Sunday, March 30, 2008

Interactive Vietnam Veterans Memorial - My Small Tribute to Eric Duffer

  • Title/Collection: Vietnam Veterans Memorial
  • Full Name: Duffer, Eric Thomas
  • Country: South Vietnam
  • Sheet Number: 1
  • Rank: Private First Class
  • Grade: E2
  • Specialty: Mortarman (USMC)
  • Hometown: Gallatin
  • Home State: TN
  • Race: Caucasian
  • Religion: Protestant - No Denominational Preference
  • Marital Status: Single
  • Gender: Not available
  • Date Of Birth: 16 Jul 1950
  • Tour Start Date: 01 Dec 1968
  • Casualty Date: 01 Mar 1969
  • Death Date: 01 Mar 1969
  • Age: 18
  • Casualty Type: Hostile, Died
  • Died Of: Gun, Small Arms Fire
Interactive Vietnam Veterans Memorial

My Tribute to a Friend

Eric and I grew up down the road from each other. We rode the same bus to school for around 8 or 9 years. Although he was a couple of years older than me, we were in the same grade and often the same classroom. For some reason he had been "held back" during the first and second grades. He had "smarts" but of the street and rural area kind. School was just not his thing.

Although he picked on me and the other kids during our early years just because he was older and bigger, it was OK. We were still friends.

He introduced me to smoking cigarettes. The little store across the street from the elementary school would sell you a pack if you had a quarter. Sometimes we would pool our money and divide them up, sneaking a smoke when we could.

Eric was tough guy, a good football player who could hit with the best and didn't mind knocking us on our butts in practice as well as intimidating opposing players.

He turned 18 right before our high school junior year. Having had enough of school and wanting to continue his "tough guy image" he joined the Marine Corp. I'm sure he breezed through basic training and was considered a great Marine. The military, in need of bodies for the war, sent him straight to Vietnam.

Being busy with school, sports and girls we hardly missed him. After 3 months in 'Nam Eric came home. With no fanfare and hardly a passing mention in the local newspaper he was gone.

I didn't forget him. His death intensified my opposition to this war and every war since then. Another young man who I know would have made a significant contribution to our society died for the war mongers and profiteers.

Damn war and those who send our youth to die. It's never for benefit of the masses of great Americans but for the profit of the few who care nothing for the lives of those they use.

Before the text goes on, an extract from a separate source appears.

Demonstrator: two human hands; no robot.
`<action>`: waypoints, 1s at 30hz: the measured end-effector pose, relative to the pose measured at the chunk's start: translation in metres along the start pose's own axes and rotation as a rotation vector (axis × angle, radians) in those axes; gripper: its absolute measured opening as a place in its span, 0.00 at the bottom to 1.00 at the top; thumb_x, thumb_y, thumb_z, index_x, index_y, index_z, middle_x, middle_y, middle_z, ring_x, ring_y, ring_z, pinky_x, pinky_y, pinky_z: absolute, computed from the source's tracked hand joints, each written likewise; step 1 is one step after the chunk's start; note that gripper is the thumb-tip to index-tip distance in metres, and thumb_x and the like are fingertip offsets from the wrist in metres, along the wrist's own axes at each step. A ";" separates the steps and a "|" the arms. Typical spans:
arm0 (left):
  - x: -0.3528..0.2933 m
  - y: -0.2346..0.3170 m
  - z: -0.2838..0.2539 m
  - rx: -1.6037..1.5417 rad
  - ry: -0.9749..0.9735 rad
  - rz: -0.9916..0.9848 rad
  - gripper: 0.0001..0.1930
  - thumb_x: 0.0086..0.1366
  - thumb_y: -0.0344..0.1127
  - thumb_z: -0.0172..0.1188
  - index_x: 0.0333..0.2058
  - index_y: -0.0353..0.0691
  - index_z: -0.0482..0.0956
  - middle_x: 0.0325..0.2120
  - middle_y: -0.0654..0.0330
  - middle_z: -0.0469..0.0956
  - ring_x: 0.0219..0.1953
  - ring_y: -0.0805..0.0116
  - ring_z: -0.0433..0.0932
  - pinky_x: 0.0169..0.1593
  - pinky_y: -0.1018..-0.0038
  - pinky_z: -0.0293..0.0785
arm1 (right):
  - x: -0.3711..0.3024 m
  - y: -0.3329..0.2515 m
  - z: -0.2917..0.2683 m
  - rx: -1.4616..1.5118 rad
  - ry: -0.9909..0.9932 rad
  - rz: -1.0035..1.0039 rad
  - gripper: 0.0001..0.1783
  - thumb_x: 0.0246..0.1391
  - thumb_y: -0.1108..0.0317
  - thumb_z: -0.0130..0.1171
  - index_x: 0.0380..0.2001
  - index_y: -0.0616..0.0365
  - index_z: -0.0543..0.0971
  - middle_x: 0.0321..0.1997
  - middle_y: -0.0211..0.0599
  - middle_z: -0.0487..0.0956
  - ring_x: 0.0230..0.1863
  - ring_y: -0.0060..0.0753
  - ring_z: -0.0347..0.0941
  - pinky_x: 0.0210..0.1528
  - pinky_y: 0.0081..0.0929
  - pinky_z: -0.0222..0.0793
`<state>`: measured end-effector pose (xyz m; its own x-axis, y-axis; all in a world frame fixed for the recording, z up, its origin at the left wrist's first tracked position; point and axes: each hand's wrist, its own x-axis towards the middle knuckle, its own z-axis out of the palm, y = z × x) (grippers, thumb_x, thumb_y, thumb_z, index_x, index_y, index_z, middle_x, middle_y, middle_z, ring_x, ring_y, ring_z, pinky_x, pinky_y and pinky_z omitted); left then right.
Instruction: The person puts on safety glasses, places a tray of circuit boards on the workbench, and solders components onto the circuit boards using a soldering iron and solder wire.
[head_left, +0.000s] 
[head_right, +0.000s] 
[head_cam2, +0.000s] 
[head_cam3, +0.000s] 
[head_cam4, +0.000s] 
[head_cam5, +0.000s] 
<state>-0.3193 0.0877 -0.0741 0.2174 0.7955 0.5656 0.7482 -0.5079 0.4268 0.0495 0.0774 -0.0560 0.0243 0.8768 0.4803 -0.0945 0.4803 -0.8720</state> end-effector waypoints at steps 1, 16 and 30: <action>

We miss you Eric. May your ultimate sacrifice always remind us to stand firm in our commitment to peace and so our children and children to come will not experience the same fate.


  1. Don't forget those killed, but there are thousands of homeless veterans dying today on the streets, shelters, Jails & prisons because of those same war profiteers. I call it the Veteran Poverty Pimps system. Forced 12 step religion, forced drugs, nasty mats and the floor, rotten food bank meals, labeled addict, alcoholics, criminals.

  2. Thanks anonymous, you are very correct.
    I watched the first wave of vets return from 'Nam when I was 14. These were the older guys I had always looked up to. You know, the ones with all the girls, cars and motorcycles. As a kid I wanted to grow up like them. They came back changed. It took a while but I learned why. Some addicted to heroin and alcohol, some scared mentally and physically and most just disillusioned with life. As time went on it was more of the same for those returning, on up until the end of the war.
    Many of those guys are now dead. Killed in action just as surely as Eric was but their names will never be on the wall.
    All vets deserve more help and support than they are given. A visit to any VA hospital that provides long term care will prove that point.
    Many vets, including some from Iraq, are pushed to the fringes of society, the ones we turn our eyes away from as we pass them on the street. Forgotten and abused.

  3. Why are all war 'heros' dead guys? Where is the VietNam Memorial Wall with the names of all the young people who fought - and lived? We pay them no honor?
    I work for a public defender/criminal defense attorney - we are still getting VietNam vets as clients - who still can't handle the damage that was done to them. The only 'recognition' they get (for being so ungrateful as to survive the horror) is a mugshot.
    And the wave of 'crimes' committed by vets of this Afghanistan/Iraq disaster is only yet to be experienced.